While cleaning data with code is the preferred method for the reasons previously mentioned, it does require technical expertise that not every team may have. If your team needs to clean data manually, consider two important things.

  1. Choose a tool based on the same criteria used when choosing a coding tool (i.e., comfort level, cost and access, interoperability, and default settings). Be aware of the potential formatting issues mentioned in Section 12.2 when cleaning with tools like Microsoft Excel.

  2. Once you begin cleaning your data manually, it is imperative that you document every transformation to enable reproducibility. This may look different depending on the tool you use.

    • If cleaning data using the point and click menu in a program such as SPSS, when performing a transformation use a “paste” type button to copy all associated commands into a syntax file that can easily be reused (Kathawalla, Silverstein, and Syed 2021).
    • If using a program such as Microsoft Excel for data cleaning, add notes into your data cleaning plan that are detailed enough to allow anyone to replicate your exact data cleaning process by hand (Hoyt et al. 2023).

14.4.4 Data versioning practices

The last part of the workflow to consider is where you will store your data and how you will version it. First, as you export or save your clean datasets, make sure to name them appropriately to differentiate between raw and clean datasets. During an active project, it is typically best to store clean datasets in their respective individual folders (e.g., wave1 -> student -> survey -> clean folder), rather than moving all clean files to a separate “master folder”. If changes need to be made to files, it is easier to keep track of files in their original locations. Ultimately, though, what is most important is to not copy files across folders during an active project. Keep one single copy of each clean dataset for authenticity purposes (CESSDA Training Team 2017; UK Data Service 2023). At the end of your project, you may consider moving or copying files to a “master folder” for archiving purposes (see Section 15.2).

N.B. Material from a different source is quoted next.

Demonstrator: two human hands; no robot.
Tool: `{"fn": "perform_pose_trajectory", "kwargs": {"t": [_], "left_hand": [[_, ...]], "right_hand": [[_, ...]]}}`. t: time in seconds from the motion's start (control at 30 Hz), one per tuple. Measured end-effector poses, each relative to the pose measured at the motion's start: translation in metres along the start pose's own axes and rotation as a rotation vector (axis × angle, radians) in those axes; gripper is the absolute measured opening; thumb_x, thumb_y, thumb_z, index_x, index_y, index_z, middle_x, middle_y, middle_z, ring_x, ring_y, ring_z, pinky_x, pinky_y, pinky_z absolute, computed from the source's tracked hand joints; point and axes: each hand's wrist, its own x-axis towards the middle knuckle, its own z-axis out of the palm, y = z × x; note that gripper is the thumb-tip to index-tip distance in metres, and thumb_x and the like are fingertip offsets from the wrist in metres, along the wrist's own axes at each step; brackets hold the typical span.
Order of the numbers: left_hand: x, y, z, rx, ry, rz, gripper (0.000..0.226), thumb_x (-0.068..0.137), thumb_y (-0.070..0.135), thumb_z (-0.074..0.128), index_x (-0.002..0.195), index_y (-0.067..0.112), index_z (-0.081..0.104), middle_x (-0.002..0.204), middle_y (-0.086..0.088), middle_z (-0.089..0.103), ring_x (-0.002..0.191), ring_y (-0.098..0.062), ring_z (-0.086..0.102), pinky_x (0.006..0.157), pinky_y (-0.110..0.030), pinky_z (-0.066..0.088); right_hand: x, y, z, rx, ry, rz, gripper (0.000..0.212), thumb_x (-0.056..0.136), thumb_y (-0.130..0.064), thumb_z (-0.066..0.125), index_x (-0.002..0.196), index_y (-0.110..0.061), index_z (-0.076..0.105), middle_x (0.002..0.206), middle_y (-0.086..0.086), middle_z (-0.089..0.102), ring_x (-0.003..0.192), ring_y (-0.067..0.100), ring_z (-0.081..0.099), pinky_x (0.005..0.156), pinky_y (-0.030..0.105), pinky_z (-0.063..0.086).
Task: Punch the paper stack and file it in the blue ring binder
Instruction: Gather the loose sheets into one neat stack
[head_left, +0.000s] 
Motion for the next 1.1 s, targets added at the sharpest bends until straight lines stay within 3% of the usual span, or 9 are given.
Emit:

After your clean datasets are saved, it is common to find an error in your data and/or your code at a later point. Yet, once you’ve begun using your data or you’ve shared it with others, it will be imperative that you do not save over existing versions of those files. You will need to version both your code and your data, following the guidelines laid out in your style guide. Versioning your file names, and keeping track of those different versions in a changelog (see Section 8.3.2), allows you to track data lineage, helping users understand where the data originated as well as all transformations made to the data. While you can version any files that you choose, I am specifically referring to final files here, not in-progress, working files that have not yet been used or shared with others.

Last, along with assigning someone to oversee data cleaning, it will be important to assign someone to oversee this versioning process. Versioning files and updating documentation takes time and consideration, and that responsibility will need to be explicitly laid out in order to ensure it isn’t forgotten.